• **WORK REQUIRED**: Each record needs to be retyped exactly, though its pictures should not appear.

· · · ·

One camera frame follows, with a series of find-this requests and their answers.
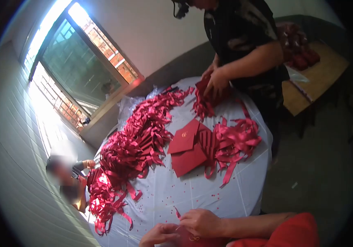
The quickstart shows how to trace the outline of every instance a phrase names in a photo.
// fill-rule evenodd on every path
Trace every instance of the round table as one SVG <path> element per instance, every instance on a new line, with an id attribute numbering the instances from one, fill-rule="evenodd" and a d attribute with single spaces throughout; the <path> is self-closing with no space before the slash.
<path id="1" fill-rule="evenodd" d="M 199 77 L 186 78 L 174 86 L 186 90 L 199 80 Z M 212 178 L 206 179 L 204 167 L 198 167 L 177 178 L 171 168 L 171 156 L 163 156 L 165 167 L 154 165 L 149 169 L 146 178 L 131 181 L 136 191 L 143 192 L 143 196 L 138 202 L 132 200 L 130 195 L 125 199 L 128 205 L 124 207 L 124 211 L 131 217 L 134 224 L 131 231 L 129 231 L 129 222 L 121 215 L 115 214 L 110 233 L 100 237 L 94 231 L 95 218 L 87 210 L 85 218 L 101 246 L 138 246 L 141 237 L 155 224 L 178 224 L 179 220 L 174 207 L 181 215 L 195 208 L 208 209 L 219 217 L 227 218 L 260 213 L 261 192 L 267 165 L 271 162 L 272 135 L 253 101 L 246 95 L 237 92 L 235 94 L 245 102 L 251 118 L 259 125 L 258 135 L 262 137 L 262 141 L 254 150 L 253 156 L 237 164 L 230 182 L 223 188 L 219 187 L 222 185 L 226 170 L 215 173 Z M 175 131 L 183 128 L 194 118 L 195 114 L 191 111 L 194 101 L 195 95 L 191 94 L 186 97 L 182 106 L 175 107 L 170 111 L 172 122 L 166 126 L 168 131 L 175 134 Z M 232 119 L 245 118 L 241 105 L 233 98 L 217 106 L 215 114 L 216 117 L 206 117 L 203 122 L 210 130 L 213 130 L 216 123 L 221 122 L 221 116 L 228 120 L 228 126 L 234 125 L 234 122 L 230 121 Z M 168 145 L 164 148 L 165 153 L 167 153 L 167 149 Z M 95 161 L 98 162 L 99 158 L 98 152 Z"/>

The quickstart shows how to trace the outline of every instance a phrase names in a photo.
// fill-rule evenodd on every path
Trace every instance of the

· · · ·

• **SOLUTION**:
One camera frame follows, with a series of find-this requests and their answers.
The quickstart shows how to trace the outline of every instance a phrase names in a photo.
// fill-rule evenodd on every path
Trace every instance of the round table as one SVG <path> element per instance, every instance on a new line, with an id attribute numbering the instances from one, fill-rule="evenodd" and a d attribute with single spaces throughout; the <path> is self-closing with no space before the slash.
<path id="1" fill-rule="evenodd" d="M 199 77 L 186 78 L 174 86 L 186 90 L 199 80 Z M 212 178 L 206 179 L 204 167 L 198 167 L 177 178 L 171 168 L 171 156 L 163 156 L 165 167 L 154 165 L 149 169 L 146 178 L 131 181 L 136 191 L 143 192 L 143 196 L 138 202 L 132 200 L 130 195 L 125 199 L 128 205 L 124 207 L 124 211 L 131 217 L 134 224 L 131 231 L 129 231 L 129 222 L 121 215 L 115 214 L 110 233 L 100 237 L 94 231 L 95 218 L 87 210 L 85 218 L 101 246 L 138 246 L 141 237 L 155 224 L 178 224 L 179 220 L 174 207 L 181 215 L 195 208 L 208 209 L 219 217 L 227 218 L 260 213 L 261 192 L 267 165 L 271 162 L 272 135 L 253 101 L 246 95 L 237 92 L 235 94 L 245 102 L 251 118 L 259 125 L 258 135 L 262 137 L 262 141 L 254 150 L 253 156 L 237 164 L 230 182 L 223 188 L 219 187 L 222 185 L 226 170 L 215 173 Z M 175 131 L 183 128 L 194 118 L 195 114 L 191 111 L 194 101 L 195 95 L 191 94 L 186 97 L 182 106 L 175 107 L 170 111 L 172 122 L 166 126 L 168 131 L 175 134 Z M 232 119 L 245 118 L 241 105 L 233 98 L 217 106 L 215 114 L 216 117 L 206 117 L 203 122 L 210 130 L 213 130 L 216 123 L 221 122 L 221 116 L 228 120 L 228 126 L 234 125 L 234 122 L 230 121 Z M 168 145 L 164 148 L 165 153 L 167 153 L 167 149 Z M 95 161 L 98 162 L 99 158 L 98 152 Z"/>

The quickstart shows how to trace the outline of every instance a phrase names in a photo.
// fill-rule evenodd on every path
Trace every instance of the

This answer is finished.